Am Montag im frühen asiatischen Handel gaben die internationalen Ölpreise leicht nach. Die Sorgen über potenzielle Versorgungsunterbrechungen im Nahen Osten scheinen sich abzukühlen, da die USA und Iran am Wochenende signalisierten, dass sie die Gespräche fortsetzen wollen, wodurch die zuvor gestiegenen geopolitischen Risikoprämien zurückgingen.
Preisbewegung: Brent und WTI fallen synchron
Am Markt fiel der Brent-Rohöl-Kontrakt für April auf etwa 67,6 Dollar pro Barrel, während WTI-Rohöl um die Marke von 63,1 Dollar pendelte, mit einem Rückgang von jeweils weniger als 1%.
USA und Iran "bestätigen fortgesetzte Gespräche": Nahost-Spannungserwartungen vorübergehend abgekühlt
Nachrichten zufolge haben Washington und Teheran nach indirekten Gesprächen in Oman zugestimmt, die Verhandlungen über das Nuklearthema fortzusetzen. Für Händler reduziert diese Erklärung, dass "Dialoge fortgesetzt werden", zumindest kurzfristig die Vorstellung von einer schnellen Eskalation des Konflikts und einer Beeinträchtigung der Öllieferung aus der Region.
Gleichzeitig erinnert sich der Markt an die zuvor verstärkte militärische Präsenz der USA in der Region und die Rhetorik der USA über "möglicherweise härtere Maßnahmen", Faktoren, die einst ein höheres Risiko in die Ölpreise kalkulierten; doch mit dem Auftreten von Signalen für fortgesetzte Gespräche lässt sich die Risikoprämie leichter reduzieren.
Makro-Variablen in den Fokus: Dollar, US-Beschäftigungszahlen und CPI werden den kurzfristigen Rhythmus bestimmen
Neben geopolitischen Faktoren begrenzen auch makroökonomische Aspekte den Spielraum für höhere Ölpreise. Der Dollar zeigt nach einem Rückgang in der letzten Woche weiterhin Stärke, während der Markt auf zwei wichtige Daten wartet, um die Zinserwartungen neu zu kalibrieren: Der am 11. Februar (Mittwoch) veröffentlichte US-Arbeitsmarktbericht für Januar und der am 13. Februar (Freitag) veröffentlichte US-CPI für Januar.

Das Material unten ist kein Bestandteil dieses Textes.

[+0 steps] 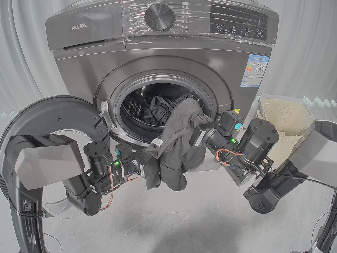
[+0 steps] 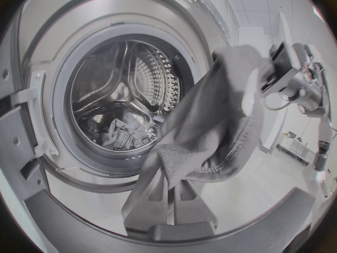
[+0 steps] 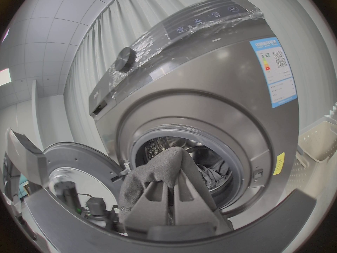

In einem Umfeld, in dem die Meinungen über den Zinspfad noch auseinandergehen und der Markt weiterhin die Perspektiven der Fed-Politik bewertet, könnten Daten, die eine "längere Beibehaltung hoher Zinsen/späteres Senken" stützen, über den Dollar und Risikobereitschaftskanäle eine hemmende Wirkung auf Rohstoffe haben.
Nachfrageseite: Blick auf chinesische Daten und Auswirkungen der Reisen zu Neujahr
Auf der Nachfrageseite wird China, einer der größten Ölimporteure weltweit, in dieser Woche wichtige Wirtschaftsdaten veröffentlichen. Mit dem nahenden Neujahrsurlaub wird der Markt die durch Inflation und Reisen hervorgerufenen Veränderungen im Brennstoffverbrauch beobachten, um zu beurteilen, ob die saisonale Nachfrage die Ölpreise abfedern kann.